Puppies and younger dogs have greater flexibility than adult dogs, much like human babies. They can easily lift their legs up to their heads. We’re sure we’d end up in a hospital with several issues if we tried doing that. Their flexibility might be responsible for this outcome. They simply stretch a bit and end up in that position naturally.

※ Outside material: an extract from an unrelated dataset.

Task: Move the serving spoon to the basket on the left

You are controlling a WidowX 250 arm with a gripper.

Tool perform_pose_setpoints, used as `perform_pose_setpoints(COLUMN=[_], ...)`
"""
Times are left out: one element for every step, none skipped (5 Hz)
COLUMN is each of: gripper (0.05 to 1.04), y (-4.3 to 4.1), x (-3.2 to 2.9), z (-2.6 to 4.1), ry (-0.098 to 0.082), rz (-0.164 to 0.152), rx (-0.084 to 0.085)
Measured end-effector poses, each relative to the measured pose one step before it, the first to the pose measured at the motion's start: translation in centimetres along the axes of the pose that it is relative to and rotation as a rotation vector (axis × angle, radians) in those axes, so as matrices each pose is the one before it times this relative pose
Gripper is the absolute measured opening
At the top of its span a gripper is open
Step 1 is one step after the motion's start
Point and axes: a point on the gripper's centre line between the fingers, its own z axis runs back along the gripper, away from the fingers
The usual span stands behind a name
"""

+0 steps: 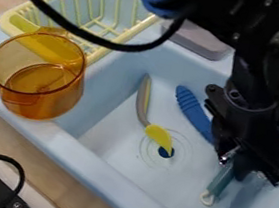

In most cases, splooting is not a reason to be concerned. Just enjoy the funny position your dog assumed and let them enjoy it as well. Unfortunately, some cases of splooting can be a reason for concern, especially if senior dogs start doing it out of nowhere. If your older dog suddenly starts splooting and they weren’t doing it before, it can be a sign of discomfort. Perhaps their joints are painful, and this type of stretch provides comfort. Some of the health concerns splooting can be a symptom of are;
These problems can be mild or severe, but none of them should be taken lightly especially hip dysplasia and ataxia. You should contact your vet and schedule an appointment for your dog. However, these health conditions will usually be accompanied by other symptoms, like;
- Activity reduction
- Gait change
- Increased itchiness
- Loss of appetite
If splooting is combined with these symptoms, it’s most likely that the dog has developed some health issues and needs veterinary intervention.
Splooting is a relatively new term coined by the online community. It is a term that describes an animal laying flat with its limbs fully stretched. It is not entirely known why they sploot, but it is mostly a harmless way the dog will lie on the ground. In rare cases, splooting can be a sign of health issues. If that’s the case, splooting will be combined with other symptoms.